Otherwise, Bertuzzi is an integral player for the Red Wings as a heart-and-soul forward who goes to the net, instigates successfully, wins battles for the puck on the forecheck, skates well, pounds home goals and is easy to root for. The 6’1,” 197-pound winger is now 26 and was re-signed to a two-year contract at $4.75 million per season because he makes the players around him better and helps drive play.

He won’t be able to do that 9 times this season because he’s afraid of a shot, and that will give other players opportunities to steal his job.

#71 Dylan Larkin, “C”: Larkin found himself in a no-win situation discussing his pal’s decision to the media, and he was particularly prickly during his press conference today as a result. Larkin is heading into his prime as a 25-year-old, but the 6’1,” 196-pound center has a lot to prove, too, coming off a rough season points-wise.

Larkin may be changing things up in more ways than one as he was using a CCM helmet and a CCM stick despite being a long-time Warrior Hockey user, and he’s just on the edge of recovery from that nasty check from Jamie Benn to his neck that almost required surgery…

But you know Larkin’s story by now. Elite skater. Excellent passer. Fine shooter. Good two-way play. Wins draws fairly regularly. Plays hurt. Wears the “C” because he’s earned it and tries to earn it every night. He’s the Wings’ heart and soul, and he’s going to try to reassert himself this season as a near-point-per-game offensive force.

#89 Sam Gagner: Gagner has become more of a defensive forward as he’s gotten up to the ripe old age of 32, but the 5’11,” 197-pound center definitely still has his offensive instincts, and he’ll still score the elite goal or dish out a slick assist from time to time. I think that the Red Wings are lucky to have him as a mentor and role model for younger players as much as a defensively-minded forward who works hard and plays consistently despite limited minutes.


#2 Nick Leddy: Today was the first time I’ve really watched the 6,’ 205-pound defenseman skate for the Wings, and the 30-year-old skated on a defensive pairing with Moritz Seider–which seemed seamless at times.

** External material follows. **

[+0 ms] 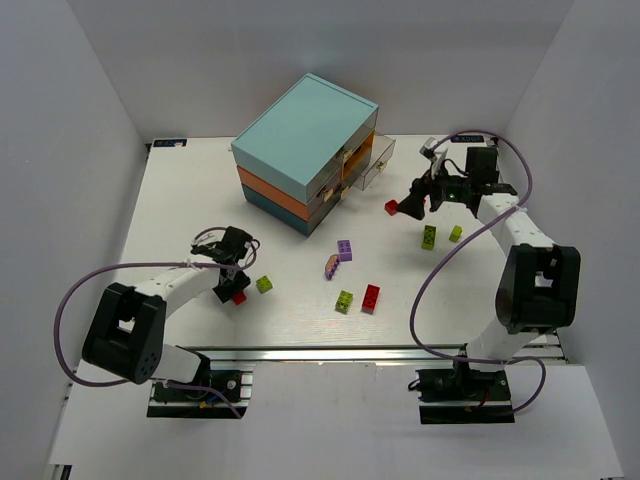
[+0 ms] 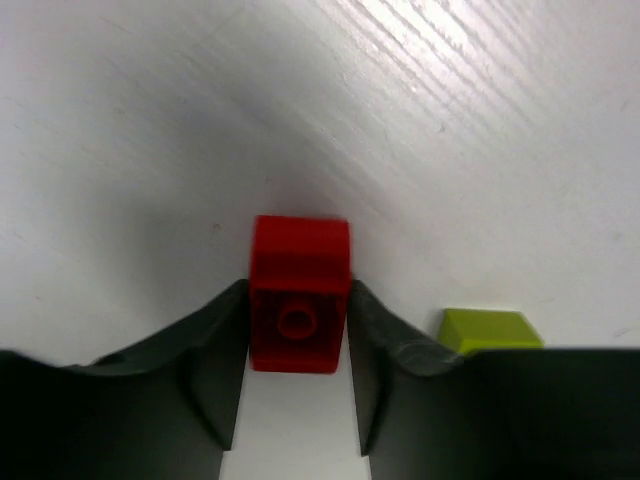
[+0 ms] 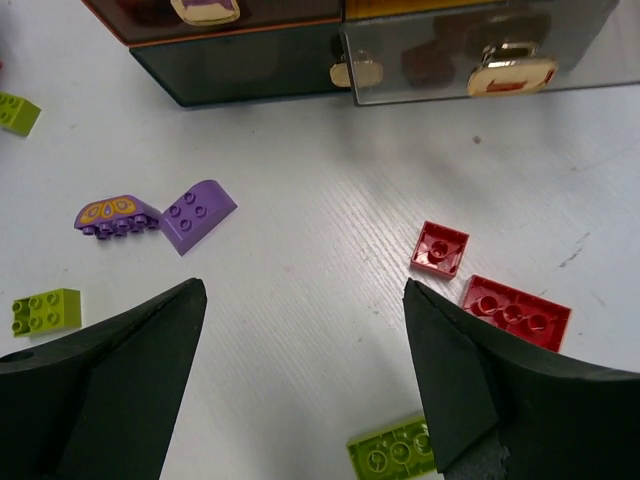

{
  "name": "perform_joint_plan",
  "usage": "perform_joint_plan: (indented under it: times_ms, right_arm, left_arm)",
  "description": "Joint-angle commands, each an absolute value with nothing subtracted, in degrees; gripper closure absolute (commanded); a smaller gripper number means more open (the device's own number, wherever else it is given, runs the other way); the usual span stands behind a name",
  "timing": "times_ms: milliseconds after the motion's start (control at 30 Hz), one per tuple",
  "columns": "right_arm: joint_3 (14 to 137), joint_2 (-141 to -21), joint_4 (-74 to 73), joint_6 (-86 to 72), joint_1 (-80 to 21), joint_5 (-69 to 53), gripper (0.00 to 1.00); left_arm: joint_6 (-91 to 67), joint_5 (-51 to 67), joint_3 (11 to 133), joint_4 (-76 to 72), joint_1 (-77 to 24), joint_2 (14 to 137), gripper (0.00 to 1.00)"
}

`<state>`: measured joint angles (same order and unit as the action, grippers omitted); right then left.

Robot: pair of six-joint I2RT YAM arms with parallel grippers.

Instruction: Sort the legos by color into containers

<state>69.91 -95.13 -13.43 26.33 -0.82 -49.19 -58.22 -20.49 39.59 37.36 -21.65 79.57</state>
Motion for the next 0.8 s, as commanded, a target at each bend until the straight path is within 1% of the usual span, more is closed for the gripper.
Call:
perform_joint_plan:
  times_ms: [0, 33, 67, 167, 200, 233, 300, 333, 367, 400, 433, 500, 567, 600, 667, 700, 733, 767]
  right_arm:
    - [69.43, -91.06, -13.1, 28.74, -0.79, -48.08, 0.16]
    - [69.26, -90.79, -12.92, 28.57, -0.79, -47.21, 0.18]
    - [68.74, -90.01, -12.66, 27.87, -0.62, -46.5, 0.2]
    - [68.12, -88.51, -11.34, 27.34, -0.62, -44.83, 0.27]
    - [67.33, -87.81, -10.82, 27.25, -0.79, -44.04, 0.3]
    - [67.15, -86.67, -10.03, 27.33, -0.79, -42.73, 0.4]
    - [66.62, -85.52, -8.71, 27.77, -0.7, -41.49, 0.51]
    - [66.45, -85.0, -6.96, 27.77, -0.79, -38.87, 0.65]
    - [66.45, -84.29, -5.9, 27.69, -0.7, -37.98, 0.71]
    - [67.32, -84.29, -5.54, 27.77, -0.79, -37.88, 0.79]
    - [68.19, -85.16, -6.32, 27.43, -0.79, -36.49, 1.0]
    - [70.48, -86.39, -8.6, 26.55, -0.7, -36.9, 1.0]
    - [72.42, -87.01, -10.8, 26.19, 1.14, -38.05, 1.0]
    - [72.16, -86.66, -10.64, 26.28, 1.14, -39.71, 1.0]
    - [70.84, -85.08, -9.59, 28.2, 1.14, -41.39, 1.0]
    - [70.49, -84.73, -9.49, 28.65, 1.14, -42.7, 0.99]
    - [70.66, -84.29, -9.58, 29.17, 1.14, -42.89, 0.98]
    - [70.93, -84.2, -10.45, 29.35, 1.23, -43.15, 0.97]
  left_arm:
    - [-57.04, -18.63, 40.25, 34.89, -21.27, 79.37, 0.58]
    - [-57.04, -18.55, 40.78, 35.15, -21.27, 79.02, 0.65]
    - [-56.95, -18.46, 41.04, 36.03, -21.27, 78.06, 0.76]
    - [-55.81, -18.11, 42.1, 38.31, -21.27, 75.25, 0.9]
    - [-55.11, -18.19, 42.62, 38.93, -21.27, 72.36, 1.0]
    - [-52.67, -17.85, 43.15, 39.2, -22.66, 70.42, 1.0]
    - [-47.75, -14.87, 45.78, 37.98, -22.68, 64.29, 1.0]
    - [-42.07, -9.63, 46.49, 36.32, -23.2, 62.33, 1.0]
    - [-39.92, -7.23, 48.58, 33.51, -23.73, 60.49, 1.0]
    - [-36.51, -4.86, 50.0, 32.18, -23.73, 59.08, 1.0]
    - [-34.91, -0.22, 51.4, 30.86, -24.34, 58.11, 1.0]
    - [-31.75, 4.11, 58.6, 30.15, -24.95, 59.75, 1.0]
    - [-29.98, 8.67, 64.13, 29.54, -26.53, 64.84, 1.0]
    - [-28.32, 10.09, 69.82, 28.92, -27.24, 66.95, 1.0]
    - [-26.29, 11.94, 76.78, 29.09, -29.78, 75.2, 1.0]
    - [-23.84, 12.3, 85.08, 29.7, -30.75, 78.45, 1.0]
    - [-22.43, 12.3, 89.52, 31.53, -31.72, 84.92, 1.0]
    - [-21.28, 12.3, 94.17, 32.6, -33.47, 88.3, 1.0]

Leddy is, more than anything, a defenseman who plays with pace, in terms of both his skating and his passing and shooting. His vision of the ice is great, his passing and shooting skills are good, but his skating skills allow him to range from 30-45 points over the course of a full season, and put up 31 points (2 goals and 29 assists) over the course of only 51 games last year. Leddy is going to be a big upgrade from what the Wings possessed or did not possess last season, and if he can mentor Seider along, that’s a huge bonus for Detroit.

#28 Gustav Lindstrom: Lindstrom may have to take a step backward to take a step forward. The 6’2,” 183-pound Lindstrom isn’t particularly heavy for his size, and he’s still working on winning that extra physical battle, so the 22-year-old may have to head back to Grand Rapids for one final AHL campaign before graduating to the Red Wings on a full-time basis. Lindstrom also defers to his teammates a little too much in terms of outlet passes, so the more that he can take the initiative himself and make plays on his own, the better, because he possesses a well-rounded skill set and real top-4 NHL potential.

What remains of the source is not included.